:: DATA SUPPLIED
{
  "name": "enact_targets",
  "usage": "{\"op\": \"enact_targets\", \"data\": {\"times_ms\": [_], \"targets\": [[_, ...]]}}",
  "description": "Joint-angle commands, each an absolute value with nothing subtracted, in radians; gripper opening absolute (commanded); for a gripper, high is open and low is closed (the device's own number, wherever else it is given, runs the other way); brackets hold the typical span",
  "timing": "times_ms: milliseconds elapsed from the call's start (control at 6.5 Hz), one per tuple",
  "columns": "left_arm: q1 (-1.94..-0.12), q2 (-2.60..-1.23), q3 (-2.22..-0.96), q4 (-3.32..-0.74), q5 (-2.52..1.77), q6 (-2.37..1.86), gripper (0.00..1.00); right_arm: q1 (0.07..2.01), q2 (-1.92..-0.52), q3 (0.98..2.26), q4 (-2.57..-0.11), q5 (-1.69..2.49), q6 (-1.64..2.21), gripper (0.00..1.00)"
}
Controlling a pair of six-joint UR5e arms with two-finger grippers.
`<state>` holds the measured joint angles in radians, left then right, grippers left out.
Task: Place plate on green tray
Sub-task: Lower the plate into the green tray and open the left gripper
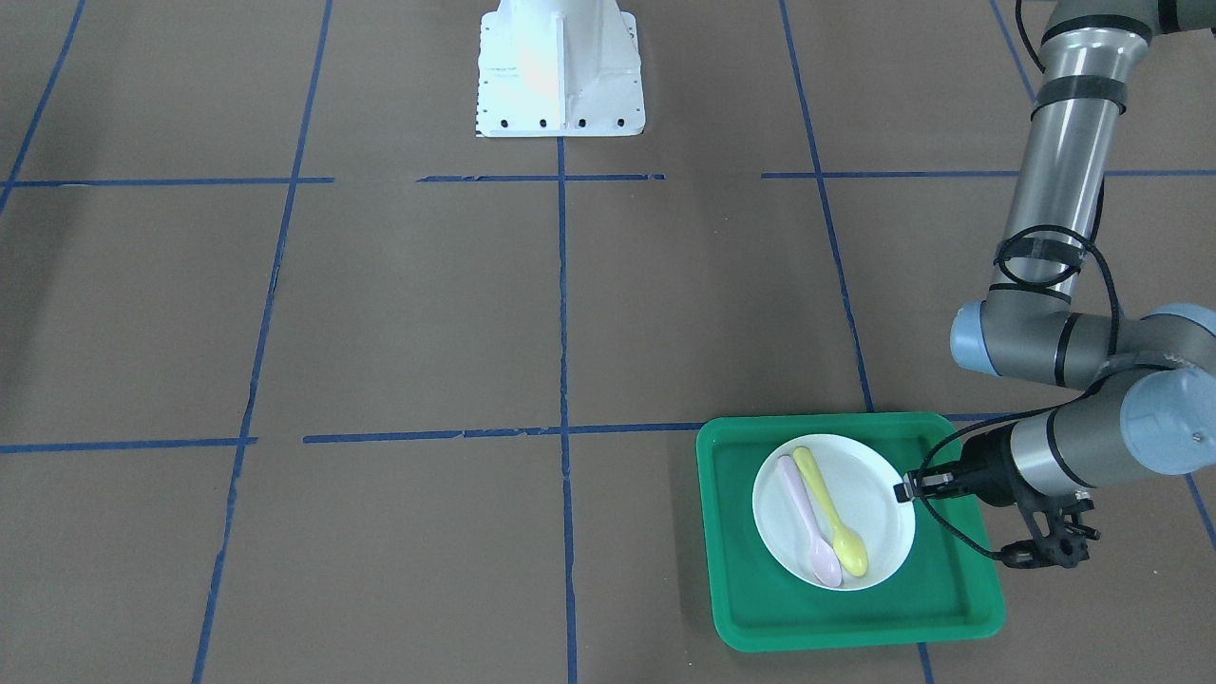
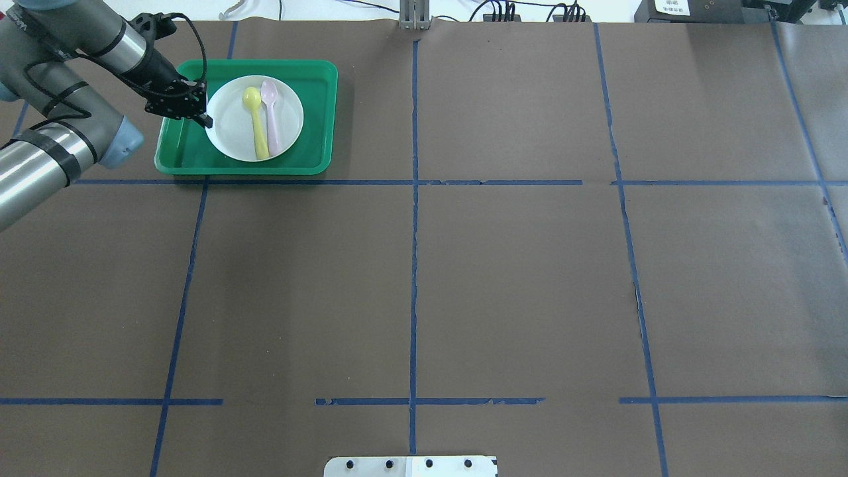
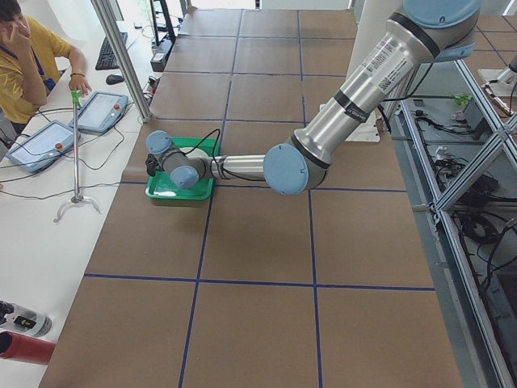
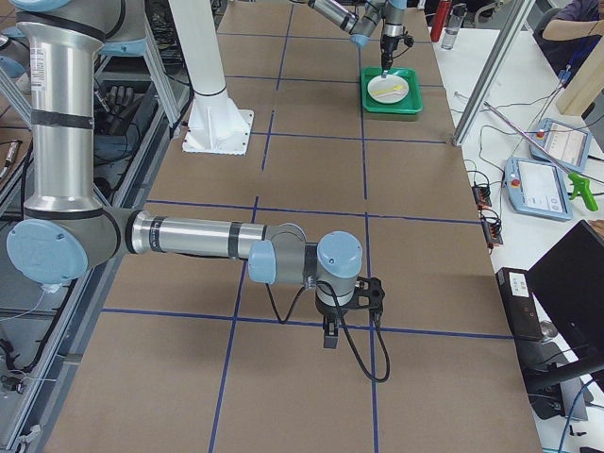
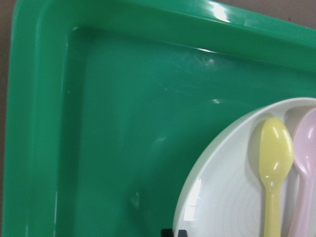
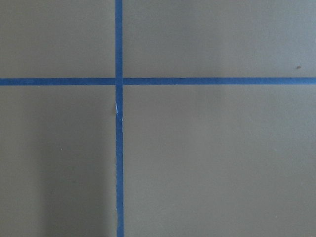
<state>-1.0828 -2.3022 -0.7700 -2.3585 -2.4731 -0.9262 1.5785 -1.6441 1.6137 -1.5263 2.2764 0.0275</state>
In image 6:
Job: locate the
::::
# WHAT YOU ARE ASKED TO DO
Leave out the images and copy all remaining data word for word.

# COMPLETED EXERCISE
{
  "name": "enact_targets",
  "usage": "{\"op\": \"enact_targets\", \"data\": {\"times_ms\": [_], \"targets\": [[_, ...]]}}",
  "description": "Joint-angle commands, each an absolute value with nothing subtracted, in radians; gripper opening absolute (commanded); for a gripper, high is open and low is closed (the device's own number, wherever else it is given, runs the other way); brackets hold the typical span",
  "timing": "times_ms: milliseconds elapsed from the call's start (control at 6.5 Hz), one per tuple",
  "columns": "left_arm: q1 (-1.94..-0.12), q2 (-2.60..-1.23), q3 (-2.22..-0.96), q4 (-3.32..-0.74), q5 (-2.52..1.77), q6 (-2.37..1.86), gripper (0.00..1.00); right_arm: q1 (0.07..2.01), q2 (-1.92..-0.52), q3 (0.98..2.26), q4 (-2.57..-0.11), q5 (-1.69..2.49), q6 (-1.64..2.21), gripper (0.00..1.00)"
}
Controlling a pair of six-joint UR5e arms with two-finger grippers.
`<state>` holds the measured joint angles in radians, left then right, grippers left out.
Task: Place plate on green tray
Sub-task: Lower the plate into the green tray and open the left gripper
<state>-1.0828 -2.3022 -0.7700 -2.3585 -2.4731 -0.9262 1.5785 -1.6441 1.6137 -1.5263 2.2764 0.0275</state>
In image 6:
Job: locate the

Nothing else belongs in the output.